Après quoi courent-ils tous ces banquiers, ces traders, ces multinationales? Entraînant avec eux une partie de la classe politique. Posséder tant et plus qu'à la fin ils ne possèdent rien, un néant, la négation de leur humanité et une planète exsangue. Ils exposent au monde entier leur pauvreté et leur misère affective, leur pathologie. Depuis quand devrions-nous croire un seul mot ou apporter du crédit à des malades mentaux? Si nous croyons à leur crise, quelque part nous rendons légitime ces valeurs qu'ils érigent en dogmes (où il faut posséder pour être heureux, où il faut consommer pour être, où le pouvoir vient par le mépris et la négation de son prochain).
Avec un malade mental on ne discute pas et on ne négocie pas, sans quoi nous serons forcément déçu ou finirons par croire qu'il est normal, devenant nous-mêmes malade. Quelle est la preuve de leur absolue démence? Comment peut-on dire tranquillement que nous n'avons pas à faire à des esprits sains? Quand on distord la réalité pour imposer sa propre logique déréglée, quand on masque ses forfaits avec des leurres pour pouvoir continuer à céder à son addiction. Qu'on veut percevoir dans une chose son contraire et on veut que tout le monde accepte sa mythomanie. On observe là une psychologie de toxicomane, d'addictif en dernier stade, c'est la seule explication pour comprendre ce qui se passe. Dans cette drôle de logique, même un Fukushima ne suffit pas pour se rendre à l'évidence, on préfère garder intacte son idolatrie, sa maladie que de se guérir. Au contraire, on continuer à nous faire la promotion de la cause même de nos problèmes (le capitalisme, le mondialisme étant lui aussi radioactif et créant des déchets lourds non traitables). C'est devenu évident comme le nez au milieu du visage. Ce genre de malade crèvera plutôt que de traiter son mal. Voulons-nous les accompagner dans leur chute? Attendons-nous l'overdose?
Et nous perdons beaucoup de temps à critiquer et à détester ces puissants qui dictent notre quotidien. Mais faut-il même les considérer comme nos semblables? Est-ce que l'on critique un alcoolique, un malade en dernier stade? Non, on met tous ces agissements et réactions sur le compte de la maladie et on le renvoie à une thérapie. Par définition, il ne peut pas faire autrement et n'a pas le choix. On ne peut rien attendre de particulier d'une telle personne. On ne met pas dans ses mains des responsabilités ou sa confiance. On garde ses distances. On n'accorde pas sa confiance.

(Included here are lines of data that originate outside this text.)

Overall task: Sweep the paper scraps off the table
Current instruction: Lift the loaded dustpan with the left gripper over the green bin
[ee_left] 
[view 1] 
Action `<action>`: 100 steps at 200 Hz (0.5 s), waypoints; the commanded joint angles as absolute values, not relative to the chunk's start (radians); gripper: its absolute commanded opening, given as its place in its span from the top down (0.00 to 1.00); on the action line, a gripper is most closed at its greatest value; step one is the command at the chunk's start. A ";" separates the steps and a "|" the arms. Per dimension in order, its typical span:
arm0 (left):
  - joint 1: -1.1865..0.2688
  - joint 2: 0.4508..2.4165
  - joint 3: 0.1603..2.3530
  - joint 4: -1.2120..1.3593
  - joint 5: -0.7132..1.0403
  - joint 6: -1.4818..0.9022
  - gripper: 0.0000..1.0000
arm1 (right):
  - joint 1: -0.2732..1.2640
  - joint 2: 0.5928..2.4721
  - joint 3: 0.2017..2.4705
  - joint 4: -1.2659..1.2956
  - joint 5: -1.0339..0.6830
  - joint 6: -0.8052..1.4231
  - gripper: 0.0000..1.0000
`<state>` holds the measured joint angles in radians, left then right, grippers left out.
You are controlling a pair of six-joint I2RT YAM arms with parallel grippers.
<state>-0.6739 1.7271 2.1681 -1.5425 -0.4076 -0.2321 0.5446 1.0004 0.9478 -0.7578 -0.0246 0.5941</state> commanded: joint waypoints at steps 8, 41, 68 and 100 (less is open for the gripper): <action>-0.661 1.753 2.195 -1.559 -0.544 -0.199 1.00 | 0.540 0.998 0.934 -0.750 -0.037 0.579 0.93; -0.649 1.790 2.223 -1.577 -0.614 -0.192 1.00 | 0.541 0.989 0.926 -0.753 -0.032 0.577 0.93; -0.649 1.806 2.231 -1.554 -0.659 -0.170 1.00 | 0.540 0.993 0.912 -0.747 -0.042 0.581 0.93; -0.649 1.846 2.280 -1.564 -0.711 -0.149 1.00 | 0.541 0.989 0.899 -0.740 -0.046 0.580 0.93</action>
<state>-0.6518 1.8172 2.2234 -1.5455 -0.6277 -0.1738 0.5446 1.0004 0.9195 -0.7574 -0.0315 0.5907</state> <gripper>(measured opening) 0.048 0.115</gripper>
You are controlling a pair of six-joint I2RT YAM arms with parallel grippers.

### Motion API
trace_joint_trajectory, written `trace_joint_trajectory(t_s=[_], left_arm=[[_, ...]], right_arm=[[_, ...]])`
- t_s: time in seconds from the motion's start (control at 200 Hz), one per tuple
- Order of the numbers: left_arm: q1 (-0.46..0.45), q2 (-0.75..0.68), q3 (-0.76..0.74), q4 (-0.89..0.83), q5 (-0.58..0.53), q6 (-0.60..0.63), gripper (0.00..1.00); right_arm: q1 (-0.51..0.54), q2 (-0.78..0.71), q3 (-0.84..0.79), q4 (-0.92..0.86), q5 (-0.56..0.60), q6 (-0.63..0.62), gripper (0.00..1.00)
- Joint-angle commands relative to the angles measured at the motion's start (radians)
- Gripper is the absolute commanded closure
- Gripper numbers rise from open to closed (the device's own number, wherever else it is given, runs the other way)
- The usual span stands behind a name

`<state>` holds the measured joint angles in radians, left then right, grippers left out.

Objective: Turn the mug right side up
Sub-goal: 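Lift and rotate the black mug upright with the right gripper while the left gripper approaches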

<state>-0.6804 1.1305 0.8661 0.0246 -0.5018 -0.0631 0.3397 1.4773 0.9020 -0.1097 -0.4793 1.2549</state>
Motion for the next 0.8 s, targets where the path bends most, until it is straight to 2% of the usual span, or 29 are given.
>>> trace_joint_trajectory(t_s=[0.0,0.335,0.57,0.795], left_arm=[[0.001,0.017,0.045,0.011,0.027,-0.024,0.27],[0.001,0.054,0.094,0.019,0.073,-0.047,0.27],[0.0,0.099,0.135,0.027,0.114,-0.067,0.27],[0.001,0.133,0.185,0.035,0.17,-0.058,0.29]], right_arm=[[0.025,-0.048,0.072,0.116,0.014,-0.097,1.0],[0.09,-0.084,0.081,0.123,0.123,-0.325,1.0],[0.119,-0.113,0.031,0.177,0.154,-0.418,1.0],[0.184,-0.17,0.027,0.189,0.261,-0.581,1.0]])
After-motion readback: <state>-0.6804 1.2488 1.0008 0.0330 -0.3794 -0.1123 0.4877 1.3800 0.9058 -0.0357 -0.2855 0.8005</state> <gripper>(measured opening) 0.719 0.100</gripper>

Le meilleur moyen de guérir quelqu'un est de ne pas l'entretenir et l'encourager dans son illusion. La meilleure chose à faire face à un malade qui veut ignorer son état est de le mettre face à la vérité de son mal.
Soyons témoins de ce qui se passe et non pas acteurs. Exigeons non plus des paroles mais des actes et jugeons en fonction de cela seulement. Dans cette folie grandissante des hommes, l'époque nous permet peut être de mieux discerner entre ceux qui sont pour la vie et ceux qui sont pour la mort. De quel côté va l'avoir et de quel autre, l'être? Ne cherchons pas à arrêter l'incendie, contentons-nous simplement de ne pas l'alimenter.
Regardons les tomber et ne tombons pas avec eux.